What is expected:
Only the lines from the first line of the entries through the line with "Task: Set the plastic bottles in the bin" belong in the answer, each restated word for word and without pictures.

** Information follows **

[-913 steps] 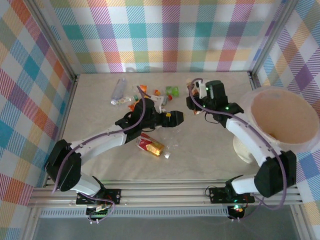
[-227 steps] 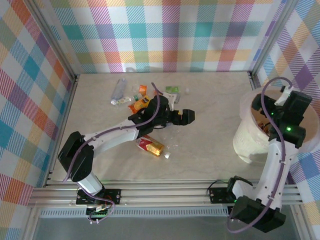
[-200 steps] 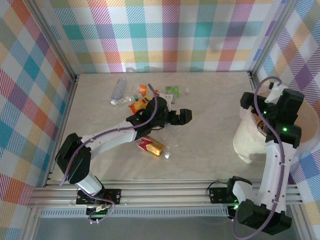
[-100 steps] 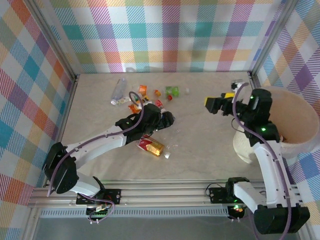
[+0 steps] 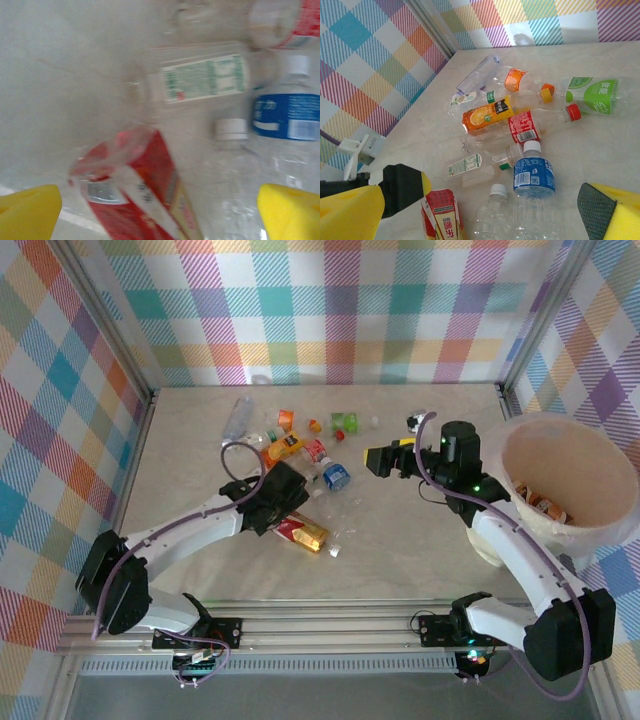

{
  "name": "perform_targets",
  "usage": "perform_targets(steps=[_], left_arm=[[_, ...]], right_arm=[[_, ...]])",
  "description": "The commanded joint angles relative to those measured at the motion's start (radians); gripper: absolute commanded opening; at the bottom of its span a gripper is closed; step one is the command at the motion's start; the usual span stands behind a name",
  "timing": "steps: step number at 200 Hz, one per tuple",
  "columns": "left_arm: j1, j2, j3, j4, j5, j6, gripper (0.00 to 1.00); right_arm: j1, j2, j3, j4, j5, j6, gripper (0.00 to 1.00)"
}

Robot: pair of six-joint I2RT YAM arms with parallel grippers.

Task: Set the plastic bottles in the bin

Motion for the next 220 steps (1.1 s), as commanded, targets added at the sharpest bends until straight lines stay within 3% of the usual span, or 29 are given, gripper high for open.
perform_targets(steps=[1,57,140,186,220], left_arm=[[0.017,-0.027,-0.065,0.060,0.022,-0.109,1.00],[0.024,0.019,-0.157,0.242,0.099,-0.205,1.00],[0.025,0.115,-0.188,0.397,0.111,-0.245,0.99],[0.024,0.150,-0.239,0.510,0.128,-0.250,0.91],[0.020,0.142,-0.255,0.541,0.101,-0.220,0.75]], right_arm=[[0.010,-0.015,-0.010,0.077,0.014,0.012,1.00],[0.012,-0.063,-0.010,-0.010,0.099,-0.057,1.00],[0.012,-0.106,-0.025,-0.043,0.139,-0.069,1.00],[0.013,-0.117,-0.031,-0.046,0.144,-0.060,1.00],[0.012,-0.115,-0.029,-0.049,0.149,-0.059,1.00]])
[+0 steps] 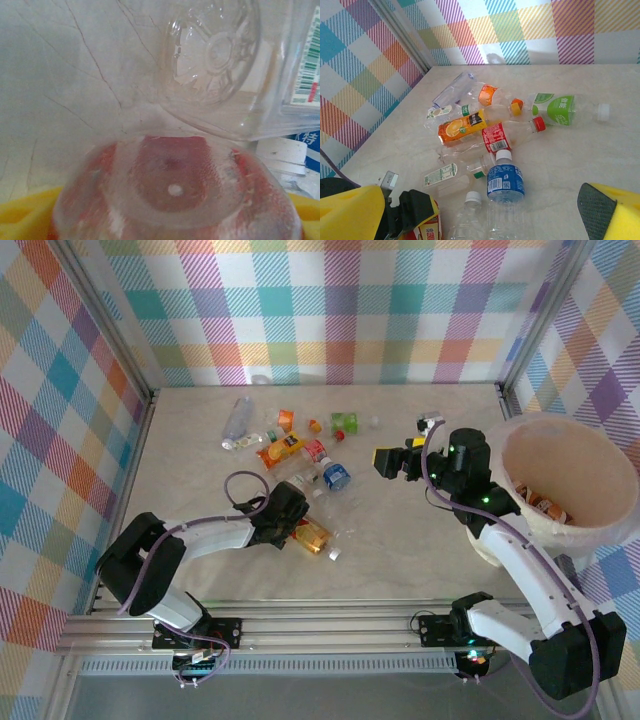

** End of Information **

Written response:
[-913 steps] 
[-227 steps] 
[-200 steps] 
[-100 steps] 
[+0 steps] 

{
  "name": "perform_targets",
  "usage": "perform_targets(steps=[_], left_arm=[[_, ...]], right_arm=[[_, ...]])",
  "description": "The commanded joint angles relative to those measured at the motion's start (radians); gripper: absolute commanded opening; at the bottom of its span a gripper is closed; step one is the command at the motion's start; the usual span stands behind a name",
  "timing": "steps: step number at 200 Hz, one per tuple",
  "columns": "left_arm: j1, j2, j3, j4, j5, j6, gripper (0.00 to 1.00); right_arm: j1, j2, j3, j4, j5, j6, gripper (0.00 to 1.00)"
}

Robot: pair of six-joint I2RT YAM arms with parallel grippers.

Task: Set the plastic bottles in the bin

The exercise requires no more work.